There are still several steps that haven’t been taken to solidify a peace settlement between the Houthis and the Saudis, including a payment mechanism to former Houthi fighters that are now acting in local administrator roles. Measures like that become more difficult to establish amid active hostilities between U.S. and Houthi forces.

U.S. officials also are concerned that attacking the Houthis has thrust the United States into a conflict with little exit strategy and limited support from key allies. Notably, America’s most powerful Gulf partners have withheld their backing for the American operation. The prime minister of Qatar, a key U.S. ally in the Gulf, has warned that Western strikes would not halt the violence and could fuel regional instability.

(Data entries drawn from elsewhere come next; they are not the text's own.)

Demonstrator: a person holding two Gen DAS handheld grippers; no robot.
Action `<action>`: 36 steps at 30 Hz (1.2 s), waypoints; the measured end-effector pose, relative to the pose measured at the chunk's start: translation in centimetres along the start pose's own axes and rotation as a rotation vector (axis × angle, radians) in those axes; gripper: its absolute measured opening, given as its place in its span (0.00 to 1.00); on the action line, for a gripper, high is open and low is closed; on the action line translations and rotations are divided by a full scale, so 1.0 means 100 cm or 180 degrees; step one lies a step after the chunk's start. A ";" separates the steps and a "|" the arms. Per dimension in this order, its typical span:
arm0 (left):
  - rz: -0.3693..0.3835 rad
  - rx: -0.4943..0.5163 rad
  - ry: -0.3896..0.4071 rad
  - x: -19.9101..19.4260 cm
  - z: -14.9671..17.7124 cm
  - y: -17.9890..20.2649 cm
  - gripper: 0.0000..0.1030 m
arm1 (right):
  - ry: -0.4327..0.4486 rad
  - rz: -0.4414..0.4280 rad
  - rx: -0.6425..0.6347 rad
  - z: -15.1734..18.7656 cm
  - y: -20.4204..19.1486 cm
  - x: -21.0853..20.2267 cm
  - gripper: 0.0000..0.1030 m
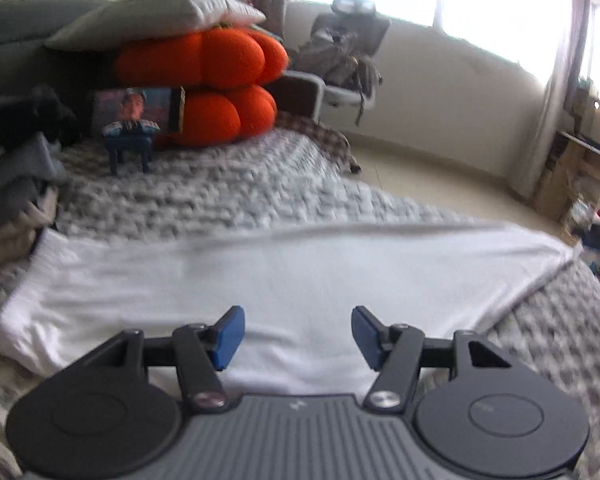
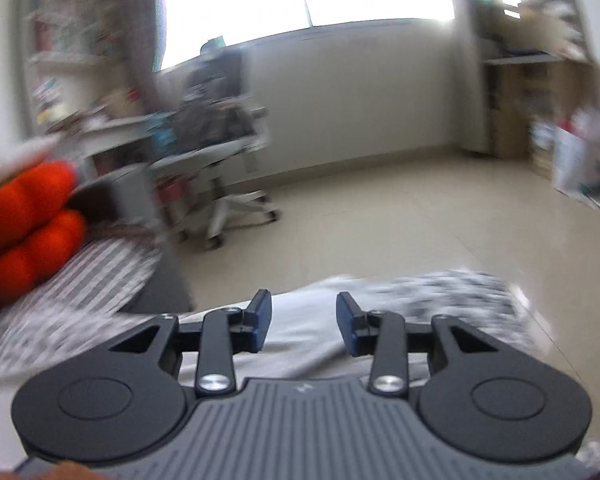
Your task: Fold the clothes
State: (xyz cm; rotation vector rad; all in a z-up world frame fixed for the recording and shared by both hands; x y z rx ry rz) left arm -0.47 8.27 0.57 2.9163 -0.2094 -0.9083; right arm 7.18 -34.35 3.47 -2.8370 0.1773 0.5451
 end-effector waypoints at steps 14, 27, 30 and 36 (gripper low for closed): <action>0.0046 0.0004 0.0248 -0.004 0.024 -0.002 0.59 | -0.1281 -0.1751 -0.1564 0.075 -0.226 -0.008 0.38; 0.0102 -0.0040 0.0299 -0.006 0.028 -0.003 0.59 | -0.1130 -0.1431 -0.1678 0.076 -0.293 0.021 0.42; 0.0110 -0.0048 0.0310 -0.007 0.028 -0.004 0.59 | -0.1033 -0.1342 -0.1665 0.071 -0.298 0.023 0.36; 0.0139 -0.0085 0.0317 -0.007 0.029 -0.005 0.59 | -0.0935 -0.1396 -0.1279 0.057 -0.267 0.008 0.39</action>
Point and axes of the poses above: each gripper's, at about its wrist camera, not at the fingertips, and x roughly the way its jaws point, y to its right, z to its underside, the point moved 2 cm from there along x, roughly the way its jaws point, and after that the axes turned 1 degree about x, right-handed, at the moved point
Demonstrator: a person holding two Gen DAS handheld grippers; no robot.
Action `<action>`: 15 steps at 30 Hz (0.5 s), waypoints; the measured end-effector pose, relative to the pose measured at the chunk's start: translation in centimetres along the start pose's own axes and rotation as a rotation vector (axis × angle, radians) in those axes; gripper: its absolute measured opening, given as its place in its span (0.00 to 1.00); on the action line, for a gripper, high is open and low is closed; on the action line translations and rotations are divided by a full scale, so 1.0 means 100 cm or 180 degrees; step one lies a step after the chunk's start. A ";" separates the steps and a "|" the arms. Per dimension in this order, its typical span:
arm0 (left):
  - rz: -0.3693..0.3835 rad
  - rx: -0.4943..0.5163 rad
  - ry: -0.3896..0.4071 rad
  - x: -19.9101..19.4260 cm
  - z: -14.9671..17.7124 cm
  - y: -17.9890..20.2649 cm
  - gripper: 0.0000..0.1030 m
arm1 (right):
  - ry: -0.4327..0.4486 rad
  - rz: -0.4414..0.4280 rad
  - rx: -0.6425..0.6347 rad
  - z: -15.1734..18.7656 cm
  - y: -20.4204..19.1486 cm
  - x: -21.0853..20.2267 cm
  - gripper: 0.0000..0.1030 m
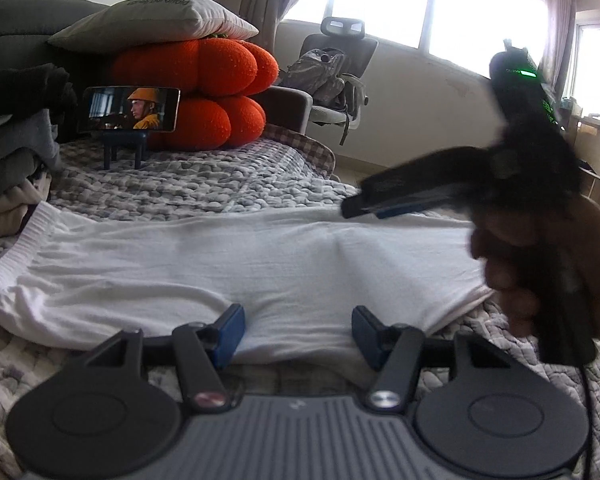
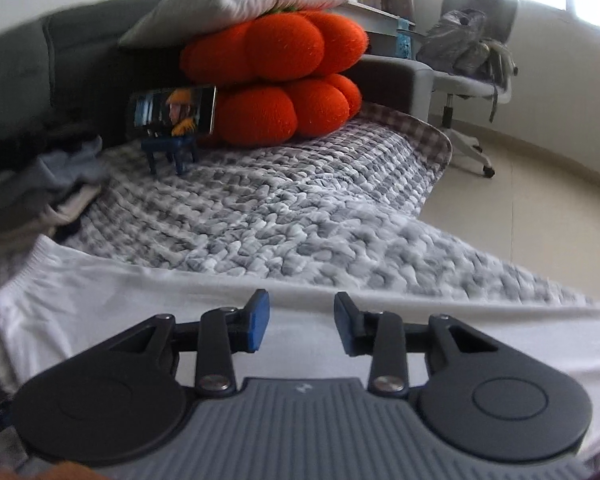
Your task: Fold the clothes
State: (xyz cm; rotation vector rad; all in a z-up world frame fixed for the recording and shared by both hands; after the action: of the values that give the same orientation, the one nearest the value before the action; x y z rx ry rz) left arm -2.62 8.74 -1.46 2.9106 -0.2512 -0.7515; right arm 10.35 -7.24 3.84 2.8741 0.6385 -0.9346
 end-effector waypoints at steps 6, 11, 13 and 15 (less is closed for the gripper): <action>-0.0004 0.0004 -0.0001 0.000 0.000 0.000 0.59 | -0.0223 -0.0051 -0.0056 0.029 0.014 -0.017 0.39; -0.0018 0.0024 -0.0001 0.000 0.000 0.001 0.59 | -0.0179 -0.0108 -0.0035 0.045 0.021 -0.031 0.40; -0.0023 0.0030 0.0002 0.000 0.000 0.001 0.59 | -0.0176 -0.0113 -0.0106 0.050 0.019 -0.038 0.41; -0.0031 0.0037 0.0004 0.000 0.000 0.001 0.59 | -0.0149 -0.0113 -0.0192 0.055 0.018 -0.042 0.43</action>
State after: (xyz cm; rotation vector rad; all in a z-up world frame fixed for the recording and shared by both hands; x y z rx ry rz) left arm -2.61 8.61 -1.41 2.9250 -0.2425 -0.7523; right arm 4.92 -11.37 1.67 2.7885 0.7034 -0.9667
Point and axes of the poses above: each gripper's, at about its wrist camera, not at the fingertips, and x roughly the way its jaws point, y to its right, z to its underside, the point moved 2 cm from there along x, roughly the way its jaws point, and after that the axes turned 1 degree about x, right-handed, at the moved point
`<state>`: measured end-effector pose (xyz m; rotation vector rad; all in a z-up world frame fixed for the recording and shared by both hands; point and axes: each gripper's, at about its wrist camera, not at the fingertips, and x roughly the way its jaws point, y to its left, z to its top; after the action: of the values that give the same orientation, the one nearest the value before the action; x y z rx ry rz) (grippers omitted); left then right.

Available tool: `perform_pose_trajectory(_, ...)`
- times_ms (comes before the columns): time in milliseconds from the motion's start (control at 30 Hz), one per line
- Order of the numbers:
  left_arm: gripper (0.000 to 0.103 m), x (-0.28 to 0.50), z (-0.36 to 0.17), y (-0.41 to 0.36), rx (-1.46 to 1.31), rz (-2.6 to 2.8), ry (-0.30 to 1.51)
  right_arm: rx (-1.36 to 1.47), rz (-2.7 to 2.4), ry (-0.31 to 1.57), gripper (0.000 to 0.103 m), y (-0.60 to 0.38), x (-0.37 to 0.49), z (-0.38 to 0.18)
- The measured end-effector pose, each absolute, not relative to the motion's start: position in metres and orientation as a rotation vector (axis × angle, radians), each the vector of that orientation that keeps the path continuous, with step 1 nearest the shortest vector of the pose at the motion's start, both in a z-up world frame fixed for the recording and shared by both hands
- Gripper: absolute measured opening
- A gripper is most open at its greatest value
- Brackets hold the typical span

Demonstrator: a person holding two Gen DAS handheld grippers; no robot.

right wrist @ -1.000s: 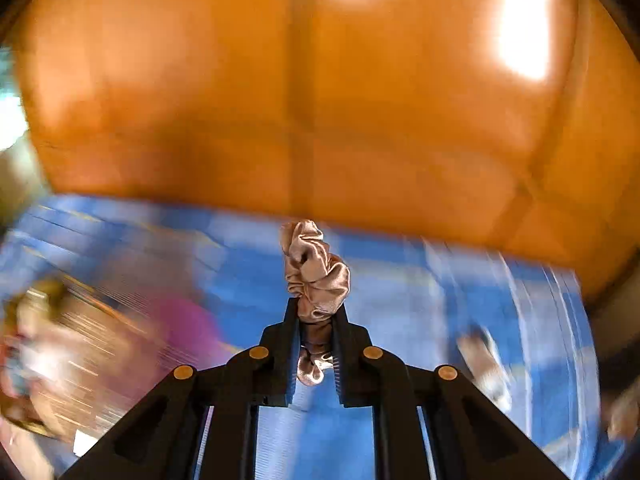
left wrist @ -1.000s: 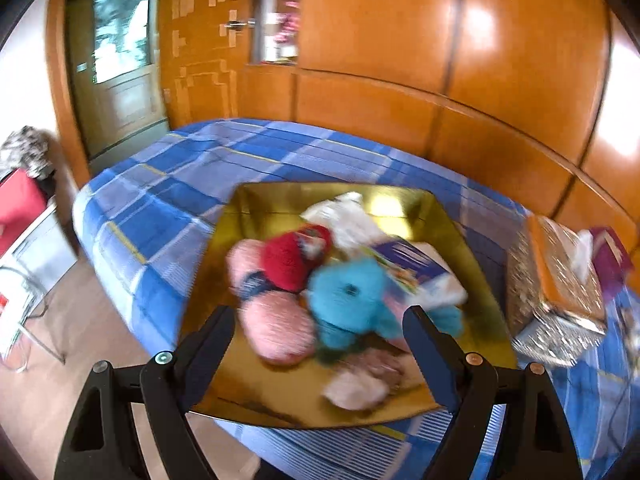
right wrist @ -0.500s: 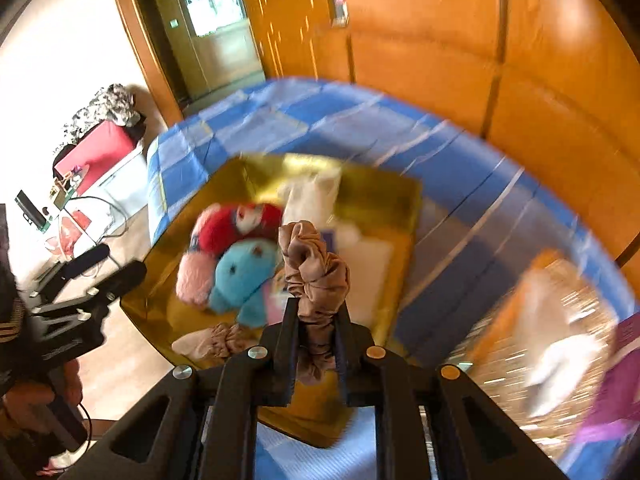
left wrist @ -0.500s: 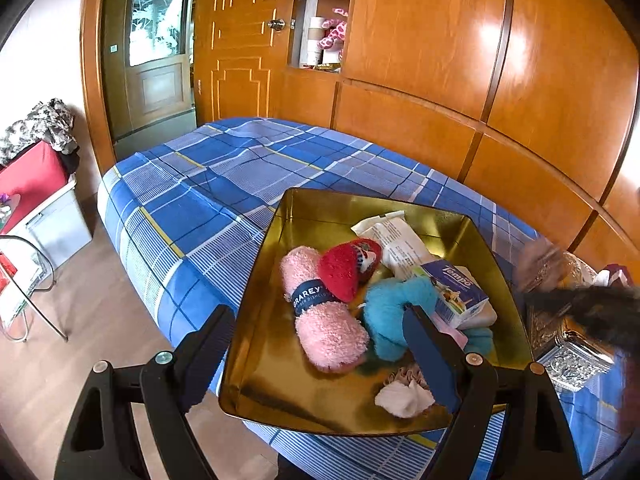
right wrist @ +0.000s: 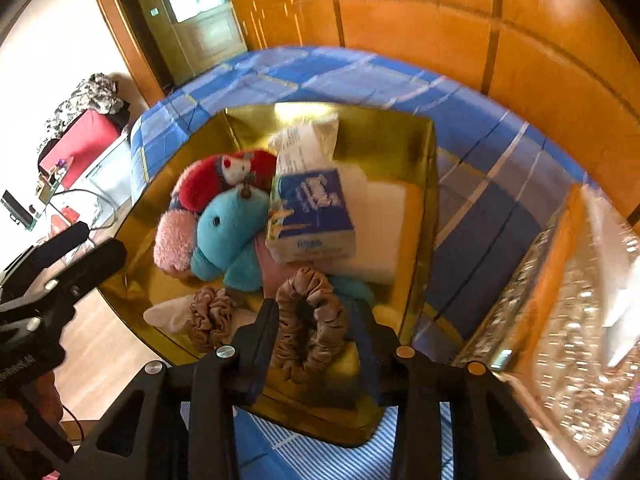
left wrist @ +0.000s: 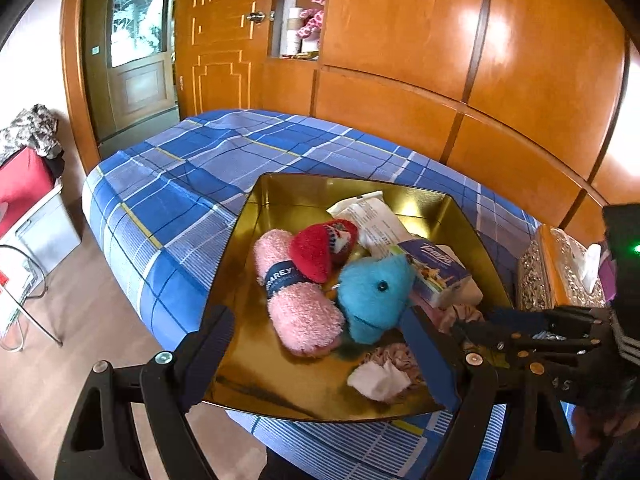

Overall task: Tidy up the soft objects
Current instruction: 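Carry the brown satin scrunchie with the right tool and release it in the tray, then move both open tools from the tray back to the remaining bed items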

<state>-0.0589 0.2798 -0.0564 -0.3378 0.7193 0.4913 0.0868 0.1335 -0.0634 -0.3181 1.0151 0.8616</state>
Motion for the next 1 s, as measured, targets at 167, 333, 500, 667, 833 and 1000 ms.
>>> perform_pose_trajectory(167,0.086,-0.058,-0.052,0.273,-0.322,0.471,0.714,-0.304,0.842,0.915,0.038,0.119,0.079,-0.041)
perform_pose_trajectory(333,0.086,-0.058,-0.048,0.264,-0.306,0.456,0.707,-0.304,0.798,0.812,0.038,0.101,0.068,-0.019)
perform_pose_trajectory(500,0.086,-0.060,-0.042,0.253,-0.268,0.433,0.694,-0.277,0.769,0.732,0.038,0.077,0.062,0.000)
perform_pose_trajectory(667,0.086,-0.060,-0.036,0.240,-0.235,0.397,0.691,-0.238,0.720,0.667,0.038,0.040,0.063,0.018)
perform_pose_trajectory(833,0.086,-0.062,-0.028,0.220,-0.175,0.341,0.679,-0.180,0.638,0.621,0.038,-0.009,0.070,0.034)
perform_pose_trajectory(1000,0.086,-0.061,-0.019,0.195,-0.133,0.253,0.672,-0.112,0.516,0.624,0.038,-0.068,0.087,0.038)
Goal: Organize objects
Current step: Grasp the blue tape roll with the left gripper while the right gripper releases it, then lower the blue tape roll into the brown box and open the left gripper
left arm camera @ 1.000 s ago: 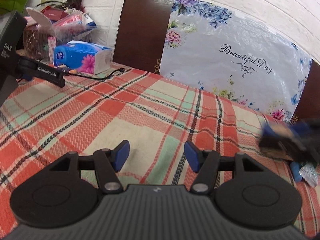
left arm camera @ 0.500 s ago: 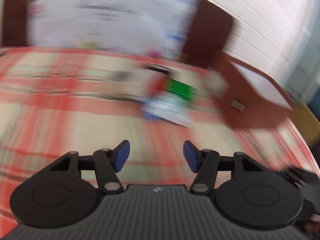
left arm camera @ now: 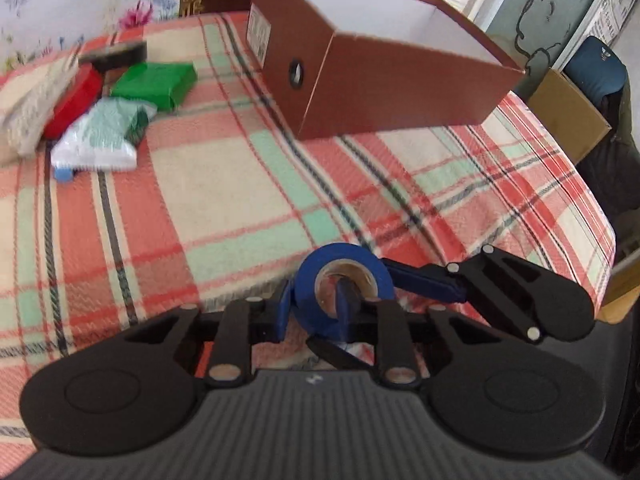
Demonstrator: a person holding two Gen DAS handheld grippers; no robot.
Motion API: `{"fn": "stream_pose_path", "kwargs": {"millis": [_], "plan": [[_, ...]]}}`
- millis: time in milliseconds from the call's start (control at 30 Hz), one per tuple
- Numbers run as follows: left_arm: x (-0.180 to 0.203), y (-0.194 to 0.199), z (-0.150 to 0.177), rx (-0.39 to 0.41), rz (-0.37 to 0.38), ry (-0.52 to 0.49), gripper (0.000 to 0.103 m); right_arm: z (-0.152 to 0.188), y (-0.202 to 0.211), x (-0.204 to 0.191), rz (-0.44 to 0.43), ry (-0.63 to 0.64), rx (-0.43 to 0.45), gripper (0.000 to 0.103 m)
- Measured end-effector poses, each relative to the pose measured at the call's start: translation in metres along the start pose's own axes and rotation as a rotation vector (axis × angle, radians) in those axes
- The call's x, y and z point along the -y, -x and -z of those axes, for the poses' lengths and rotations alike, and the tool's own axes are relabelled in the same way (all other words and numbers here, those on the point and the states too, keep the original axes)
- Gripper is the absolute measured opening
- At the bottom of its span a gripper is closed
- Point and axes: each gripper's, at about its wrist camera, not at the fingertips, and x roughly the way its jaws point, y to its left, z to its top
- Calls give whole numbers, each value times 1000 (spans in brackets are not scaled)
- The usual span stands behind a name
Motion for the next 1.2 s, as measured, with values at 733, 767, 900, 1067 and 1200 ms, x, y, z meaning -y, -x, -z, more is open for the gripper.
{"fn": "stream_pose_path", "kwargs": {"millis": [733, 767, 900, 1067, 1200], "plan": [[111, -43, -177, 301, -34, -128, 44, -68, -9, 190, 484, -106, 321, 64], [108, -39, -173, 305, -61, -138, 44, -63, -5, 189, 484, -122, 327, 64], [85, -19, -151, 302, -108, -120, 44, -46, 16, 186, 445, -228, 350, 64], [42, 21, -111, 338, -173, -61, 47, -41, 40, 164, 363, -275, 360, 64], [-11, 43, -73, 320, -255, 31, 48, -42, 37, 133, 251, -232, 319, 64]]}}
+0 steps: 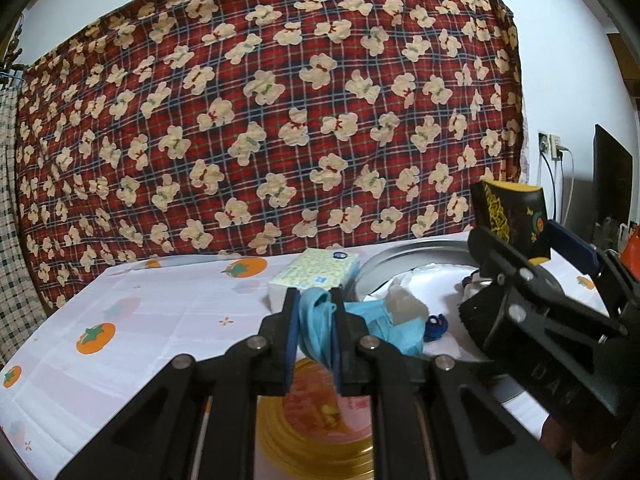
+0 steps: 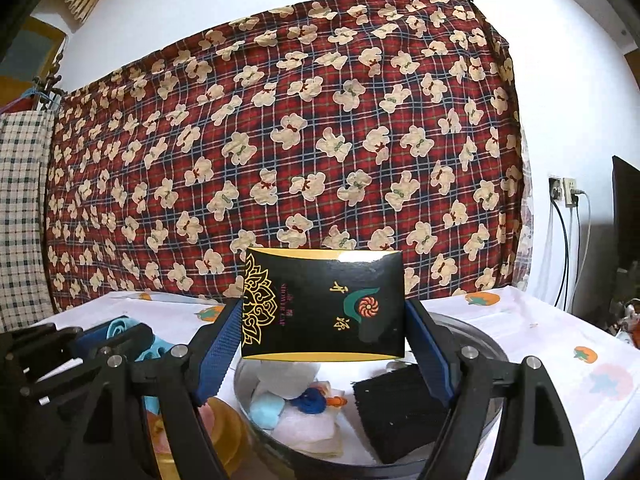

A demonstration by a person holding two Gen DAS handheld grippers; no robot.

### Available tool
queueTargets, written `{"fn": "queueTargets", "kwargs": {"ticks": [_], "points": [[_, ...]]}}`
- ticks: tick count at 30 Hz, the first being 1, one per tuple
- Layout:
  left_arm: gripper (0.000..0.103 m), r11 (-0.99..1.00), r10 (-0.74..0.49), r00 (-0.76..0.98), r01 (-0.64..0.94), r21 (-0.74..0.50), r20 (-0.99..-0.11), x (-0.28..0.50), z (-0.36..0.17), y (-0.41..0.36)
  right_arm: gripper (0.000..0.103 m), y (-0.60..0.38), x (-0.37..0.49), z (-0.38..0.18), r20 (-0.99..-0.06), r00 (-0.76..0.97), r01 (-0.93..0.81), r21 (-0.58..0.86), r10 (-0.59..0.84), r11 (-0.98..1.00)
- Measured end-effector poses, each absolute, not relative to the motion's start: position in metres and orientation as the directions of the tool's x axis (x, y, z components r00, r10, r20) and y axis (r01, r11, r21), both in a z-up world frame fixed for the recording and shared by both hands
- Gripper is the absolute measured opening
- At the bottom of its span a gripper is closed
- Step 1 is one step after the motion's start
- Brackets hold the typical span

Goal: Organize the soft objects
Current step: 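Lift and carry the teal cloth and black card box toward the silver tin, then open both grippers to drop the teal cloth and card box into the tin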

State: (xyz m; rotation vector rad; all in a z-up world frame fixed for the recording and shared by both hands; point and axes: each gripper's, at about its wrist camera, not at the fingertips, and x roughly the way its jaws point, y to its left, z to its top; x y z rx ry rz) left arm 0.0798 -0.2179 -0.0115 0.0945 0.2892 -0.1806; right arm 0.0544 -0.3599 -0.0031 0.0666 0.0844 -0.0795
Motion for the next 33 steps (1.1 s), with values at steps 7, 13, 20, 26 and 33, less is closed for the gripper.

“We need to address the central issue, which is Gaza, in order to get everything else defused … If we are just focusing on the symptoms and not treating the real issues, (solutions) will be temporary,” he said, according to Reuters. Palestinian authorities say that Israel’s campaign in Gaza, which the country launched following Hamas’ deadly Oct. 7 attacks into Israel, has killed more than 24,000 people.

While U.S. lawmakers have been broadly supportive of the strikes in Yemen, they said the administration has yet to outline a clear strategy or endgame, and suggested the strikes have not eliminated concerns about an escalating Middle East conflict. Sen. Ben Cardin (D-Md.), chairman of the Senate Foreign Relations Committee, told reporters following a meeting with Secretary of State Antony Blinken in recent days that the administration’s plan for addressing the threat appeared to be “evolving.”

Legislators also voiced fears the operation could become costly and prolonged. Sen. Jack Reed (D-R.I.), chairman of the Senate Armed Services Committee, noted that some of the missiles employed to date could cost $2 million apiece. “So you’ve got this issue that will be emerging of how long can we continue to fire expensive missiles,” he said.

Sen. Richard Blumenthal (D-Conn.) noted that the United States had attempted to weaken other groups in the past, such as the Taliban or al-Qaeda, even as they rearmed. “The Houthis were rebuilding even as the Saudis bombed them [for years]. So it’s sobering,” Blumenthal said.

“There’s no question,” he added, “that we should be very clear-eyed about the difficulties here.”